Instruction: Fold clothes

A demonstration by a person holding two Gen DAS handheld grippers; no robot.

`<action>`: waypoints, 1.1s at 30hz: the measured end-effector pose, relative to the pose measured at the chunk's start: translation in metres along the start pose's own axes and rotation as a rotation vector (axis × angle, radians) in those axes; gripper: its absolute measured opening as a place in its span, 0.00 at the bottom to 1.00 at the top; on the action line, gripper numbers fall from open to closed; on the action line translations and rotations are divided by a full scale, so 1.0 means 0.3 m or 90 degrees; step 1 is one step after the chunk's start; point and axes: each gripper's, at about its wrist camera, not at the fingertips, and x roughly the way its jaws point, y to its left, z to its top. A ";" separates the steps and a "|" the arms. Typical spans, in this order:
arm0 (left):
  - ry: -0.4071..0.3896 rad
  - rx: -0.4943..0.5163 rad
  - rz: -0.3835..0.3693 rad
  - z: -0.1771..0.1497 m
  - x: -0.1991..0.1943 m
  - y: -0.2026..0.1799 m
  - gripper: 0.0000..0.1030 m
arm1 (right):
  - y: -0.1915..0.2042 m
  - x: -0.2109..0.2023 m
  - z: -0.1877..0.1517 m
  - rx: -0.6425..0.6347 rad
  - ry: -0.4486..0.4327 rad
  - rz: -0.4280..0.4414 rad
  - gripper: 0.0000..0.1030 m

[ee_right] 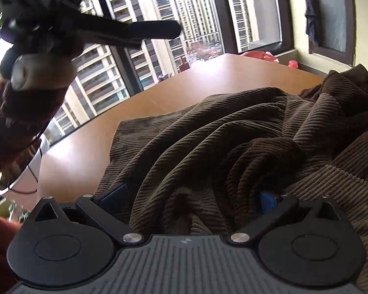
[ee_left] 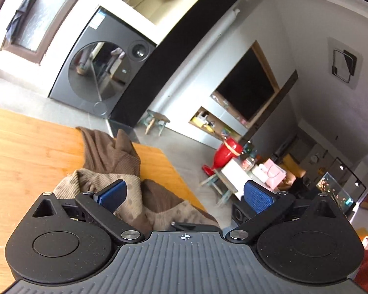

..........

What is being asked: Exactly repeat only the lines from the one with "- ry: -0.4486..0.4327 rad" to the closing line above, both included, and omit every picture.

Answer for the task:
  - ry: -0.4486..0.4327 rad
  - rz: -0.4280..0.4414 rad
  - gripper: 0.0000..0.1030 m

[ee_right] 
[ee_left] 

There is no more to this answer.